My wife got me a “Ho Life” toaster for Christmas several years back. It makes me happy to know that even as a senior Gen-Xer that I can still live the Ho Life. I’m not giving it up no matter what Todd says.
All toasters are junk. I have the $300 Balmuda and, like every other toaster I’ve ever had, it only toasts one side, whether it’s on “bagel” setting or not. I just don’t understand what’s so difficult about getting this right. Voyager 1 is still working great after nearly half a century; surely toasting bread should not be beyond humankind’s grasp.

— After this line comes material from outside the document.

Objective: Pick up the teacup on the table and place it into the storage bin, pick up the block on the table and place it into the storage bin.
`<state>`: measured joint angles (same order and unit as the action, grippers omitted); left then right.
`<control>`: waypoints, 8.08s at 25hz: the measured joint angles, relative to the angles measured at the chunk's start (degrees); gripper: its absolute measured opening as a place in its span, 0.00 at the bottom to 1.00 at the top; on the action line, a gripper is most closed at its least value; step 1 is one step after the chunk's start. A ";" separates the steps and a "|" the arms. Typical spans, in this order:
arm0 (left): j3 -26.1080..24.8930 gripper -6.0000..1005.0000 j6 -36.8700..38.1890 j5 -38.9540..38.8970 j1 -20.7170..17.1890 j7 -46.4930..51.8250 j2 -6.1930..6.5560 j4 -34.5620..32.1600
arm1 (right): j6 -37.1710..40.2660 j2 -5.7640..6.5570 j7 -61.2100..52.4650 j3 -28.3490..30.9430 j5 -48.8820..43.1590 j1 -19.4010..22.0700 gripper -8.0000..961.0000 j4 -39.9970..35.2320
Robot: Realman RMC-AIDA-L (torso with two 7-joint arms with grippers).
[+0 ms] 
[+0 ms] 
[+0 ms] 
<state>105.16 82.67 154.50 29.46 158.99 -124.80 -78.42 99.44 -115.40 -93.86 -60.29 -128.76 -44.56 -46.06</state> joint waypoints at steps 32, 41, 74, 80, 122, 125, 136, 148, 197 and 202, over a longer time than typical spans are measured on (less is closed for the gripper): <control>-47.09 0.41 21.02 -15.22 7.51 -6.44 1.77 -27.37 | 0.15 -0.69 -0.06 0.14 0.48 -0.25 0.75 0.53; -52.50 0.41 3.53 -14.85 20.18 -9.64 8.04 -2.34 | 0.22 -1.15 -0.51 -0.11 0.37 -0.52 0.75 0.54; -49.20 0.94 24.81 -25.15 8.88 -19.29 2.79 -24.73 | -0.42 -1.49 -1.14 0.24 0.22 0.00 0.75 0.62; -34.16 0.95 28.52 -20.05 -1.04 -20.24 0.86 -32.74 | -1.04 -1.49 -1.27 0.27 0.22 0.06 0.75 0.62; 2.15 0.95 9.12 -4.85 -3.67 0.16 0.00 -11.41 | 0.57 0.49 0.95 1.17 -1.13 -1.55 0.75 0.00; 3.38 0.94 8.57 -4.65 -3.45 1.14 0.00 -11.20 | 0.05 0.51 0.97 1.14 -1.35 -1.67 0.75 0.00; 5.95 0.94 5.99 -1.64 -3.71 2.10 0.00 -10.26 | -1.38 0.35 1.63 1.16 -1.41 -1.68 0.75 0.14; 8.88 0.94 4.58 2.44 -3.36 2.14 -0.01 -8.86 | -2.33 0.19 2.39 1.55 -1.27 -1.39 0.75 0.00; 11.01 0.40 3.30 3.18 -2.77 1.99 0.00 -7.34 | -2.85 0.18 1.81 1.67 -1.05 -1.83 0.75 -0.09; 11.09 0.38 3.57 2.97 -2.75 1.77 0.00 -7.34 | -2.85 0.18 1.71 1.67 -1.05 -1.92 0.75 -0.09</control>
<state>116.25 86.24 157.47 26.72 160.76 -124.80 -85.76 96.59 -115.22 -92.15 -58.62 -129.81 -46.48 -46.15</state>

Toaster departments are to appliance companies what the mouse department is to Apple: a dumping ground for the worst industrial designers out there.
After doing my own research, I bought a Panasonic toaster oven that works… adequately. Best I could hope for with any toaster made after the 1960s.

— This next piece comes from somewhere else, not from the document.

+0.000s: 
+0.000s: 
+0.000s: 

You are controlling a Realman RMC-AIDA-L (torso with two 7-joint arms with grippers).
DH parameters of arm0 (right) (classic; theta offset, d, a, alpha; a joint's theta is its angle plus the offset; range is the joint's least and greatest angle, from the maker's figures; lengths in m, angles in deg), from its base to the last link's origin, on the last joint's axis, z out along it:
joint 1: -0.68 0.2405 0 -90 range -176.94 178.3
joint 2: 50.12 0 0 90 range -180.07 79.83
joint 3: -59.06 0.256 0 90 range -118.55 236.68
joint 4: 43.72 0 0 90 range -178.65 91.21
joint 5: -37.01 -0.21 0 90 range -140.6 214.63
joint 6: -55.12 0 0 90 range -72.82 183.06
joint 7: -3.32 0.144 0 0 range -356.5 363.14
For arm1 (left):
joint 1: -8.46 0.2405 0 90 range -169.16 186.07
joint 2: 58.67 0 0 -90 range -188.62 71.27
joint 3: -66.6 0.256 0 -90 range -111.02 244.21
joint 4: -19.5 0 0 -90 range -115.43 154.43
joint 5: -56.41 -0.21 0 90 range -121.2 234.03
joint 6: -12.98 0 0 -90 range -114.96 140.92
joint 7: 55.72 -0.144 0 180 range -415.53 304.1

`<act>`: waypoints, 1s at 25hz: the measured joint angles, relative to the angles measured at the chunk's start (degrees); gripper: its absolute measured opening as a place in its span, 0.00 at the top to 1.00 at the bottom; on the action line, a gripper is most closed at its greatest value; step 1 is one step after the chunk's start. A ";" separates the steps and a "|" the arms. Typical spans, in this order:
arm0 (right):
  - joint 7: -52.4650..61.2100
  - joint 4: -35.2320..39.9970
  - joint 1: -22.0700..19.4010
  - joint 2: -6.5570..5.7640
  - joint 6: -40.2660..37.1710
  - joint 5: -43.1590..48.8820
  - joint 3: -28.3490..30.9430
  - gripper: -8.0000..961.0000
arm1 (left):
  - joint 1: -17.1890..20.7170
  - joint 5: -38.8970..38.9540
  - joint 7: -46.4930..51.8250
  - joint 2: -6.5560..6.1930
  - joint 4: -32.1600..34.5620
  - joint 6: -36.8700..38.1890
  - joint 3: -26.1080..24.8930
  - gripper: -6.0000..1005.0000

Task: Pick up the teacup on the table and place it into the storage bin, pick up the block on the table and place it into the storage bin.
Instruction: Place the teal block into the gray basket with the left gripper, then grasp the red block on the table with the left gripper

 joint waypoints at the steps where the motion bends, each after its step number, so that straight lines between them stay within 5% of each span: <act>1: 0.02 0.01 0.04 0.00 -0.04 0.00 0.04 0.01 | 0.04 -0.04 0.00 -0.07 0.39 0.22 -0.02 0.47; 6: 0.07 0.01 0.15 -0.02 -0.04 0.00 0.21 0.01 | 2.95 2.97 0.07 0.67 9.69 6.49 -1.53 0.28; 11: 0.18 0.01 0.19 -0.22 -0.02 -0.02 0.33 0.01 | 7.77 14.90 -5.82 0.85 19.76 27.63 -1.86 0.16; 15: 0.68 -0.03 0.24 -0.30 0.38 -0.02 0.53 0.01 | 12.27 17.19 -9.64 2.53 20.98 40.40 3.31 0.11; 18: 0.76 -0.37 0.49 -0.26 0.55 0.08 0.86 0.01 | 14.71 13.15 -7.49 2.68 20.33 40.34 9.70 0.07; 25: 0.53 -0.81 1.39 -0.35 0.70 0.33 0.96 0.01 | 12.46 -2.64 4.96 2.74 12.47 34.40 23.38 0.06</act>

Best be careful not to raise the ire of the Toast Marketing Board.
I’m sold on this one:
HAUNTED TOASTER
Richard Gorey
“When all is said and done, it makes good toast.” That’s all I needed to hear.
I inherited a toaster oven from my mom’s family that was actually the first prototype that never went into production. It did evenly toast bread, and as a bonus you could warm your hands in front of it, because one thing they decided to do before going into production was add a door to the front. Really wish I’d kept it after Uni. It was a real conversation piece.
WE’RE GOING TO TEST THAT!
I have seen soooo many of his reviews, I have gotten useed to his tone and cadence. I do typically filter out a lot of the reptitive stuff with my ADHD super powers though.

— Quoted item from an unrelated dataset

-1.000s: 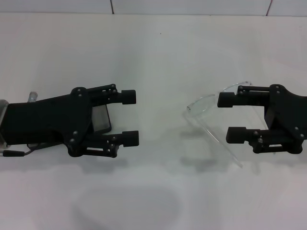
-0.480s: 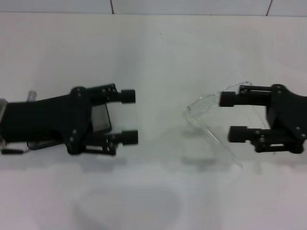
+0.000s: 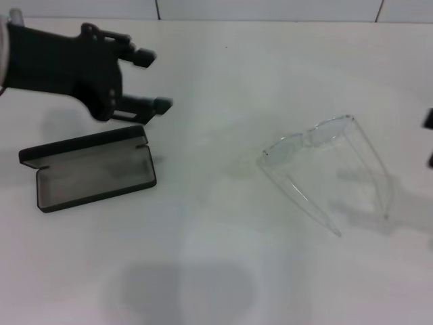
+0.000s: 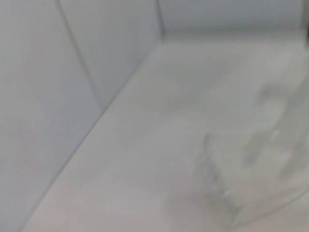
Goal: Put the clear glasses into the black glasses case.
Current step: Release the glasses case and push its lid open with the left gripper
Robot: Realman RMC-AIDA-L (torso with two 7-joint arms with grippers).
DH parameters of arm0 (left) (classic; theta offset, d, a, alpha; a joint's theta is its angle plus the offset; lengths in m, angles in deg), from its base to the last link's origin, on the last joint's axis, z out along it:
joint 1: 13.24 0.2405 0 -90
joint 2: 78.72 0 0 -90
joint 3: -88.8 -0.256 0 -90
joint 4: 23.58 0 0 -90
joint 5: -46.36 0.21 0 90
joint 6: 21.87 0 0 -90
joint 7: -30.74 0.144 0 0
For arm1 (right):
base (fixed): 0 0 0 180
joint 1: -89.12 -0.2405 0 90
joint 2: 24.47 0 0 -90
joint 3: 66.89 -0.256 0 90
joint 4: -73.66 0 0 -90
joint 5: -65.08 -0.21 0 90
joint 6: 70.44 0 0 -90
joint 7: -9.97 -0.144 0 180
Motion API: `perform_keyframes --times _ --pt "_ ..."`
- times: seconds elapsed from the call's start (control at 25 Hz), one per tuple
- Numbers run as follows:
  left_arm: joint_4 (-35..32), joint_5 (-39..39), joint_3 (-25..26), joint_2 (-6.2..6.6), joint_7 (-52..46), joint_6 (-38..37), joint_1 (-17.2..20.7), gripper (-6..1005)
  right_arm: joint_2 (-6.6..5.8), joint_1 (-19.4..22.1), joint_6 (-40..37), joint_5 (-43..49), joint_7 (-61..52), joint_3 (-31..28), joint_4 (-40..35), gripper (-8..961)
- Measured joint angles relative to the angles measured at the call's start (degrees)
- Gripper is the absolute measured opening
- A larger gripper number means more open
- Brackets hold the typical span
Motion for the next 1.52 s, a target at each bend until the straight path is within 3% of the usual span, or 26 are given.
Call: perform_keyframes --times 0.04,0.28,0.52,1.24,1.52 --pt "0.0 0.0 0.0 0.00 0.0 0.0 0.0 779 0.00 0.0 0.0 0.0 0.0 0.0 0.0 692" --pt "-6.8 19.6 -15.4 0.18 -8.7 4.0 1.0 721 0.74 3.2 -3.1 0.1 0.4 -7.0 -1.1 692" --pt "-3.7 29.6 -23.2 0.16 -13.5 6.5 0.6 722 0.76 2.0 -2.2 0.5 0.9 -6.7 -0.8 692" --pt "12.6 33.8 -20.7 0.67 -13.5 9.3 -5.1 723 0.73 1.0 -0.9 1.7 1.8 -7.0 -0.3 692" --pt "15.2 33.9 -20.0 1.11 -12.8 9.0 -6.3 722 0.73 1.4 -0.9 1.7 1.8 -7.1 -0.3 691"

I think the Japanese have kept all the best toasters to themselves. Many you can’t find in North America or they are 3X the normal retail price.
Electric can openers too. Somehow the art of making a durable functional can opener was lost after the 1960s.
Speaking of ADHD superpowers, sometimes Project Farm videos make me fall asleep.
It’s linked to in the OP.
My small toaster oven does so-so with commercial sandwich breads, only because of the sugars in the breads, I think. It cannot brown artisan or homemade breads with little or no sugar; it just dries them out. So I have a 30-year-old Proctor-Silex 2-slicer tucked away for those times when benchmark toast is necessary. The heating elements are much closer to the bread and air circulation is reduced, and that seems to matter.